KB: There’s always a slightly defeating moment where your regular jeans won’t fit and you’re going, holy smoke, I can’t get that button anywhere near! But my body needed to look more robust to play Ava. At the time, I was early into my relationship with Len, so I could have covered myself in dirt and he would have gone, “Wow!”

GLAMOUR: Well, you’ve got a rockin’ body. What’s the most drastic change it has ever gone through?

KB: When I was pregnant, everyone told me you’re going to be one of those women with a little football in front. And then this…thing, this Scooby-Doo monster belly arrived. I gained 65 pounds. Every single part of my body was thicker—even my scalp! But that’s the advantage of being young—it went right back.

GLAMOUR: You struggled with anorexia as a teen. Do you think you’ll share your story with your daughter?
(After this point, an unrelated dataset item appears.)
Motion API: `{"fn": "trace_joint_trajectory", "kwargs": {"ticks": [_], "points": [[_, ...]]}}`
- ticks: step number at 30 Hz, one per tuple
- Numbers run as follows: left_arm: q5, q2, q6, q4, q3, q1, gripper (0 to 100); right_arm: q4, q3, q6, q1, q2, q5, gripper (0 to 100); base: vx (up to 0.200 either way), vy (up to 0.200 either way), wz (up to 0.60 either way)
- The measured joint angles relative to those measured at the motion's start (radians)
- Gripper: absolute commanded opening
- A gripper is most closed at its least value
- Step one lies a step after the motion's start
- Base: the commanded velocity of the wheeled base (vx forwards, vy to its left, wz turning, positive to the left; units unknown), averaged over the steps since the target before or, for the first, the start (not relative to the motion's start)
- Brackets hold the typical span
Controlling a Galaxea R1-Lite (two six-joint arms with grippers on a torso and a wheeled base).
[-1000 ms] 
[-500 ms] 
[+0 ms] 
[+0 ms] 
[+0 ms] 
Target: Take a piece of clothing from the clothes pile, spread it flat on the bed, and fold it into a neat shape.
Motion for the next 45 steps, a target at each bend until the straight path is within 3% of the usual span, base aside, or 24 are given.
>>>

KB: I haven’t yet—I don’t want to call too much attention to it. But in general, I believe anorexia, alcoholism and drug abuse in teens are more about what is happening in the home than a problem with images in the media. It’s the nice girl’s way of becoming a crack whore. It means they are in some kind of pain that needs to be addressed.

GLAMOUR: So what’s one question you’d like never to be asked again?

KB: Well, I’d like to have finally answered the anorexic question so profoundly and definitively, that would be the end of it. The only reason I ever brought it up in the first place is because when I was young, I read a lot of misinformation about eating disorders. But because I picked the wrong magazine to tell my story to, I wished I’d never said anything. It was totally sensationalized and that’s been a real drag. I felt terribly violated.

GLAMOUR: And where do you see yourself in 10 years?

KB: In a few years, I’d like to be back home in England; poor Len will be trying to understand what we’re all talking about. Careerwise, I’d like to do some theater. Now that my daughter doesn’t require me to put her to bed every night, I can be a teeny bit more selfish and immerse myself in a project in a way I found difficult to do when she was younger. But who knows? My life has not been predictable. I never would have imagined I’d be living where I’m living, doing what I’m doing or married to an American guy. I’m interested to see what will happen next!